From: Lutz Paelike <lp@(email surpressed)>
Subject: How to detect and handle Frame MaxTime failures
   Date: Thu, 03 Nov 2011 14:03:54 -0400
Msg# 2142
View Complete Thread (5 articles) | All Threads
Last Next
Hi,

we have sometimes some MaxTime failures in our rush queue and the frames are then killed after MaxTime is reached. This is fine but still every frame is rendered, reaches MaxTime and is finally killed.
We would like to monitor a job and if more then, let's say 5 frames,
are killed due to Maxtime the job (or a series of jobs) should be skipped completely and no more frames should be renderered. 

Because we usually chain several jobs together with the WaitFor command,
a single jobs with 100 frames reaching MaxTime blocks the renderfarm for several hours which is mostly a problem at night when the farm is not watched.

A solution would be to have something like a TimeOutCommand, that
calls a script that can take appropriate action (This would be on a per frame basis), or even better a general StatusCommand that could be called for every frame, or for every job and additional information could be passed via environment variables.

Since the killing of the process is initiated by rush, my custom render
script can not detect that it was killed because it reached MaxTime.

The only solution i can think of right now is to go through every job in
the queue and parse the log files if there is any MAXTIME entry.

Am i missing something here or what would be the best approach for this problem?

Cheers,

Lutz Paelike
Pipeline Supervisor
D-Facto-Motion GmbH


   From: Greg Ercolano <erco@(email surpressed)>
Subject: Re: How to detect and handle Frame MaxTime failures
   Date: Thu, 03 Nov 2011 18:58:03 -0400
Msg# 2144
View Complete Thread (5 articles) | All Threads
Last Next
On 11/03/11 11:03, Lutz Paelike wrote:
> we have sometimes some MaxTime failures in our rush queue and the frames =
> are then killed after MaxTime is reached. This is fine but still every =
> frame is rendered, reaches MaxTime and is finally killed.
> We would like to monitor a job and if more then, let's say 5 frames,
> are killed due to Maxtime the job (or a series of jobs) should be =
> skipped completely and no more frames should be renderered.=20

	I'd suggest instead of using MaxTime, to handle this
	specific set of circumstances, you'd probably want to
	instead put some logic in your script to handle the
	more specific behavior you want.

	For instance, I could see having your own "Render Max Time:"
	field in the submit form that passes the value to the
	render script, which in turn would take this value,
	fork()s the render off as a child, and then monitors
	the execution time of the render.

	This way the script can decide if it should kill the render,
	and if so, implement its own logic to modify the job.

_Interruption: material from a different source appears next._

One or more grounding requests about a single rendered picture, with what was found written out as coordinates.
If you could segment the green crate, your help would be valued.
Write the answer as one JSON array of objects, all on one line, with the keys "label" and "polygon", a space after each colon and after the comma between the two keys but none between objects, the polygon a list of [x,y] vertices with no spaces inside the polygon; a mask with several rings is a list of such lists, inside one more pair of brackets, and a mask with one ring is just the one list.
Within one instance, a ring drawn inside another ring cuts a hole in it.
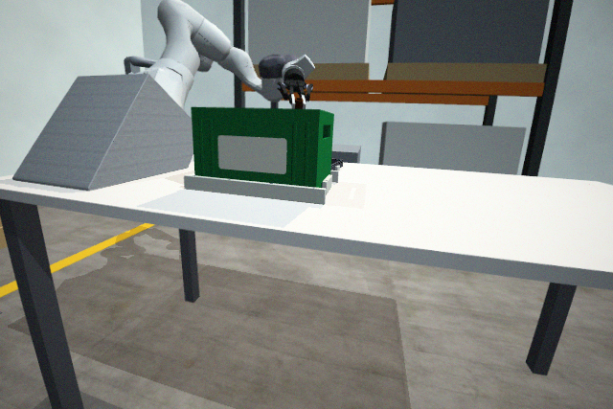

	For instance, I could see logic that adds a job remark
	(rush -jobremark) and frame notes (rush -notes) to tell the user
	what happened, and have the script then either pause the job (rush -pause)
	or have it fail all the Que frames (rush -fail que) so that the job
	simply fails itself quickly.

> Because we usually chain several jobs together with the WaitFor command,
> a single jobs with 100 frames reaching MaxTime blocks the renderfarm for =
> several hours which is mostly a problem at night when the farm is not =
> watched.

	If you used the above technique to 'Fail' all the Que frames,
	then the job would suddenly fail itself, allowing other the
	other waitfor jobs to start running.

	Just curious though: are you using 'waitfor' to simulate
	a FIFO queue? If so, did you rule out using rush's FIFO
	scheduling? (eg. 'sched fifo' in the rush.conf file)
	Perhaps that's not what you need, but since it sounds like
	you want the other jobs to continue if this one keeps hanging,
	then I imagine the jobs really shouldn't be dependent on
	each other, and perhaps just FIFO scheduled..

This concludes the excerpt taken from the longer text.